I didn't eat an actual breakfast. I had my favorite, vanilla Spirutein, in milk and a cup of coffee in a travel mug as I went out the door.

It was a hurry. Because of the holiday for MLK, there was no school. I took the kids in pajamas to the sitter who lives ten minutes away, in the opposite direction from work.

From seven o'clock in the morning, until three in the morning (all the way through midnight), I saved lives. I did anesthesia on people, almost ten of them; except for one, the surgery was to  save their life. In these situations, anesthesia is a technical challenge. It takes great concentration and vigilance to get a high-risk patient through.

My food for the day was:
six graham crackers in little packets
coffee
one cup of peach kefir
a pear
one small black bean burrito from home
six saltine crackers
one bottle of water
honeydew melon and four orange slices
a small green salad from the salad bar
a small carton of overcooked wheat pasta with flavorless sun dried tomato and baby spinach


All of it was eaten in a hurry--there were no scheduled 'breaks'.

All of this was worth it.

I did not see my kids.
I slept in my own bed (for only three hours--now I get to go back to work after taking the kids to school)

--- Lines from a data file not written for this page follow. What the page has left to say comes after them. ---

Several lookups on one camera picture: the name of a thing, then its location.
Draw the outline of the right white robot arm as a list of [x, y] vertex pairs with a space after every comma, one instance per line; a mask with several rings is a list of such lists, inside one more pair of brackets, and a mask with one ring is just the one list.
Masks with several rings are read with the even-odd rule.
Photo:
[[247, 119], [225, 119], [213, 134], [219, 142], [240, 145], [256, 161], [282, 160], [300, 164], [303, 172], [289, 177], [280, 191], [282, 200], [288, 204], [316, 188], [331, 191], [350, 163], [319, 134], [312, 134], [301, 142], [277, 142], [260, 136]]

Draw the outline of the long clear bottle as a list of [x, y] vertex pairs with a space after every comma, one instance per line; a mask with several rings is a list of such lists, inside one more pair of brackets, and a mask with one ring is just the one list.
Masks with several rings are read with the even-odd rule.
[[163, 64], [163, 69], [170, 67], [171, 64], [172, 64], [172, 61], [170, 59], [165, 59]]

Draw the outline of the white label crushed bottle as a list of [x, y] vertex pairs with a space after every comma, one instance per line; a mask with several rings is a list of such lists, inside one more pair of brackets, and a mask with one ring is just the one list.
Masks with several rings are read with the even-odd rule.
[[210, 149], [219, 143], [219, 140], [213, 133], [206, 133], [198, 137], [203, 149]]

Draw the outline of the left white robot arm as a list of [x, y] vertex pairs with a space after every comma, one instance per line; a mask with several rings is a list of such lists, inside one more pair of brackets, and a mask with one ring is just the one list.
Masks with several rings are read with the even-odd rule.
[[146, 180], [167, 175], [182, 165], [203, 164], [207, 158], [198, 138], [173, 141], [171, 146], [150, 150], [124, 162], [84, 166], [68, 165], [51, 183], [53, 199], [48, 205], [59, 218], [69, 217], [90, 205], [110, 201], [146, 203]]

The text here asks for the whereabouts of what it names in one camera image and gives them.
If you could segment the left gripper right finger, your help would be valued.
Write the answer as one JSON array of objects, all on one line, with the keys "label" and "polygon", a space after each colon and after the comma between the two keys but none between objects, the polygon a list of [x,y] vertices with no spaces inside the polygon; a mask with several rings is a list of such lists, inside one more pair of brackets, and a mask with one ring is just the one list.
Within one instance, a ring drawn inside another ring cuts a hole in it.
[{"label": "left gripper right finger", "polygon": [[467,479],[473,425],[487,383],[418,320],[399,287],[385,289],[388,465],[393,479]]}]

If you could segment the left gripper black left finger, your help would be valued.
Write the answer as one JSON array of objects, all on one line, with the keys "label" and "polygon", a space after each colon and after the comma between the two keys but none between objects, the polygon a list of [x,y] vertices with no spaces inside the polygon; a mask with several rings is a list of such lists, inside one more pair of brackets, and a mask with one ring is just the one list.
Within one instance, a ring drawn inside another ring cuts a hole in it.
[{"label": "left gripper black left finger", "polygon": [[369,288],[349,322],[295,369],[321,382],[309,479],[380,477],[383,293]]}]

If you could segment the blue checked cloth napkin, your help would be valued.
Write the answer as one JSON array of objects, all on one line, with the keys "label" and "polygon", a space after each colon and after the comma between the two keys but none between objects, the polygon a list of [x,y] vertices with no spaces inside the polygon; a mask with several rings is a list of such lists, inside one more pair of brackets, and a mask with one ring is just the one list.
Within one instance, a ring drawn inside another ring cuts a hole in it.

There were two hours of critical care I did in the recovery room, without compensation (recovery room is kind of like an ICU)--it is included in the anesthesia fee from the O.R.

Why was it worth it?

I got to learn a new disease. One that for privacy I can't share here and now, but perhaps later. This disease stopped me in my tracks. It was a surgical disease. The patient was DNR already, and had lived a good life. But the findings! And how easily it was curable! I had come close to canceling the case, the risk was so much.

I am so glad I didn't.

And I hope through my sacrifice of time, energy, and healing, I earned/repaid some Karmanic debt to those who are taking such good care of my mom.

There is nothing I like more than getting into someone's aura and doing some great energetic work. Today, in the day, I did exactly this.

But at night, it was 'living the dream', a phrase we say, when the going gets tough in medicine and you are at the end of a long day. Less Reiki, more Doc. I didn't even have time to Reiki my back when I pulled it moving a patient. I took some ibuprofen instead.

This is how you earn the title of 'healer' in our society. It is not that different from Kahuna in Kanaka Medicine in Native Hawaii--those who stay up all night, healing, using their knowledge of procedures and plants in their work. After many long years of training to be able to become a healer.

Unfortunately our 'healing' is tied to a petrochemical-pharmaceutical economic industry.

But the heart of a healer is always the same: to relieve suffering--to restore Balance and Health.

My 'five pillar table' is greatly imbalanced. Sleep, nutrition, movement, emotions and environment are out of whack. I slept in my clothes after I changed back into them, drove home, and went right to bed.

It will take some time to recover my own balance.

By contrast, Reiki healing work does not deplete.

I look forward to the future of medicine. And I am holding my own in the Medicine we have of today.
Until we can connect it to the healing of Tomorrow. Blessings, Love and Light.